# 300er KG Rohr = Blumenkübel



## Torsten. Z (13. Apr. 2008)

Wenn man auf einen Sonntag nach einer anstrengenden Samstag Nacht nichts anderes zu tun hat, baut man(n) Frau doch gerne zwei neue Blumenkübel.
Man nehme dazu 1 ausgedientes 300er KG Rohr und ein 250er KG Rohr + etwas Olivenöl und natürlich Beton. Man bestreicht beide Rohre das eine Innen das andere Aussen und steckt sie zusammen, den Zwischenraum füllt man mit Beton aus. Nach der Trocknung Rohre entfernen das ganze sieht jetzt noch nicht wirklich gut aus also braucht man Granit Spry und Klarlack und fertig ist der Blumenkübel.

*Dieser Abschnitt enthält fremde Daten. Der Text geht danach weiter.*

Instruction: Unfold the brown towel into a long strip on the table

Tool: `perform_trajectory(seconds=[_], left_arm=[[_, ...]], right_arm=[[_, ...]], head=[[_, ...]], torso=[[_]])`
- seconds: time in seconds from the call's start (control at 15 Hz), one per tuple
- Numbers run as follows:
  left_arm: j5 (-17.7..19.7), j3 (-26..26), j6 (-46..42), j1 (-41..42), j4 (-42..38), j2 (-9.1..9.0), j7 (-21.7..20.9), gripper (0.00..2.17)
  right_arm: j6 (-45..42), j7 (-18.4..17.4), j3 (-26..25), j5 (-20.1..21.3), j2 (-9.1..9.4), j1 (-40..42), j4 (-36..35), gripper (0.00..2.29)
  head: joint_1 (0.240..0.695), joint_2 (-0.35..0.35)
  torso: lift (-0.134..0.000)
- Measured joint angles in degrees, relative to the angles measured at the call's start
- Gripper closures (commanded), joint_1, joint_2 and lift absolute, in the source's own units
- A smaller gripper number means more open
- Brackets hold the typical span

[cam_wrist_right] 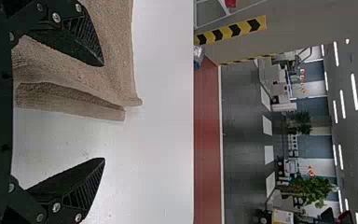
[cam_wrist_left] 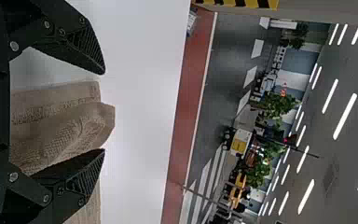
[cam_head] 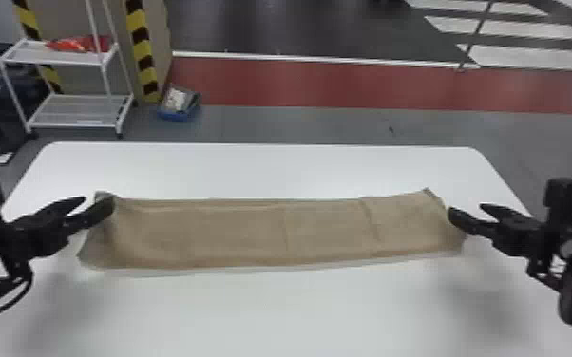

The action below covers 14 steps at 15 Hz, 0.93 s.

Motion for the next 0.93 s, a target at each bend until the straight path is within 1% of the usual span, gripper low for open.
perform_trajectory(seconds=[0.13,0.27,0.33,0.4,0.53,0.6,0.67,0.93], left_arm=[[0.3,0.1,0.3,-0.2,0.1,0.01,-0.2,0.35],[0.6,0.2,0.3,-0.3,0.3,-0.13,-0.2,0.56],[0.6,0.1,0.3,-0.5,0.4,-0.2,-0.2,0.58],[0.6,0.1,0.3,-0.8,0.7,-0.22,-0.3,0.77],[0.7,0.0,0.3,-1.1,1.0,-0.24,-0.7,1.36],[1.1,0.1,0.6,-1.1,1.0,-0.24,-0.8,1.61],[1.8,0.3,1.1,-1.0,0.9,-0.23,-0.9,1.72],[3.2,1.5,3.4,0.2,-0.5,-0.06,-2.3,1.72]], right_arm=[[0.2,0.0,0.0,0.0,0.02,0.0,-0.2,0.18],[0.4,0.0,-0.2,0.0,-0.02,0.0,-0.3,0.18],[0.4,0.0,-0.2,0.0,-0.11,0.0,-0.3,0.18],[0.5,0.1,-0.3,0.0,-0.2,0.1,-0.4,0.18],[0.6,0.0,-0.4,0.0,-0.26,0.1,-0.4,0.18],[0.6,0.0,-0.4,-0.1,-0.31,0.1,-0.4,0.18],[0.6,0.0,-0.4,-0.1,-0.33,0.1,-0.4,0.18],[0.6,0.0,-0.3,0.0,-0.16,-0.1,-0.4,0.18]], head=[[0.695,-0.113],[0.695,-0.114],[0.695,-0.115],[0.695,-0.118],[0.695,-0.121],[0.695,-0.122],[0.695,-0.123],[0.695,-0.121]], torso=[[-0.117],[-0.117],[-0.117],[-0.117],[-0.117],[-0.117],[-0.117],[-0.117]])
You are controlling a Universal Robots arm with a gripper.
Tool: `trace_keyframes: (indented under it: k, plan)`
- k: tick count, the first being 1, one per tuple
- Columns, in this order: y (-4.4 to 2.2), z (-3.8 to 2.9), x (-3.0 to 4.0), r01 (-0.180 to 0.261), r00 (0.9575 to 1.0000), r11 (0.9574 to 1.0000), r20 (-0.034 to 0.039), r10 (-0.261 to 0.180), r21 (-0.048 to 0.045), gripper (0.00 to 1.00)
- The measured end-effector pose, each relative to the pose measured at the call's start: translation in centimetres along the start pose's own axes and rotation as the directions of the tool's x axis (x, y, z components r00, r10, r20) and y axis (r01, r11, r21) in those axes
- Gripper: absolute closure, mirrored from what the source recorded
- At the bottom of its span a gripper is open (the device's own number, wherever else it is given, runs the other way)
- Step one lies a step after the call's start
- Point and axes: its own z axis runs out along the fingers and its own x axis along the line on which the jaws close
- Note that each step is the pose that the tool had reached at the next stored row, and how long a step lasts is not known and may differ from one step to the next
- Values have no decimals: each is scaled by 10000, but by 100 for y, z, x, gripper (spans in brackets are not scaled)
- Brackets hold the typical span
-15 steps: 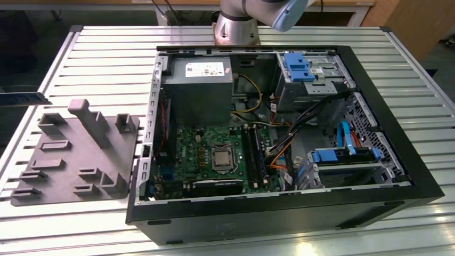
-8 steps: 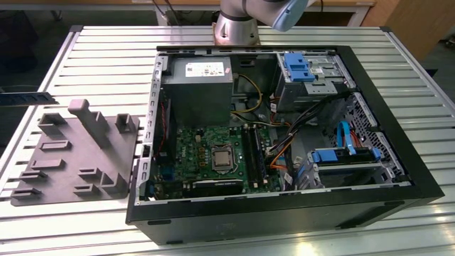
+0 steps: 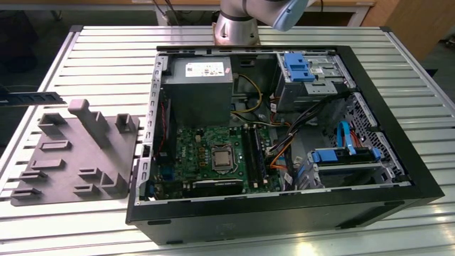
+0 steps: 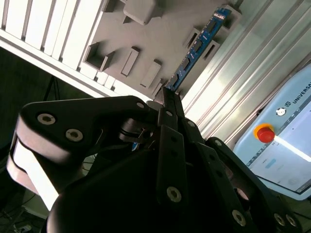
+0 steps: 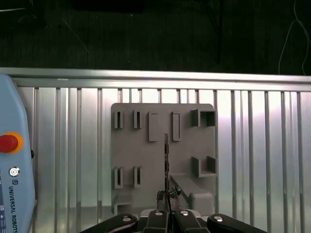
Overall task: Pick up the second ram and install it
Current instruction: 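Pick up the second ram and move it above second insertion slot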
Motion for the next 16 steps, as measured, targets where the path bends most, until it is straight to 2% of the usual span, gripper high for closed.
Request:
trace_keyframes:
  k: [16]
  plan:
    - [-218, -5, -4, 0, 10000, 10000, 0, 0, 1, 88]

Und wenn die Frau zufrieden ist, bin ich es auch   Vorteil die Teile trägt so schnell keiner weg :smoki


----------



## jochen (13. Apr. 2008)

*AW: 300er KG Rohr = Blumenkübel*

Hi Torsten,

Ideen braucht der Mensch...

geil...


----------



## Alex45525 (13. Apr. 2008)

*AW: 300er KG Rohr = Blumenkübel*

Wow!

Bin beeindruckt.
Du hast doch jetzt KG-Rohre über, oder?


----------



## Kolja (14. Apr. 2008)

*AW: 300er KG Rohr = Blumenkübel*

Hallo Thorsten,

das ist aber schön geworden.
Olivenöl als Trennmittel? Das muss ich mir merken, so lässt sich ja einiges giessen.


----------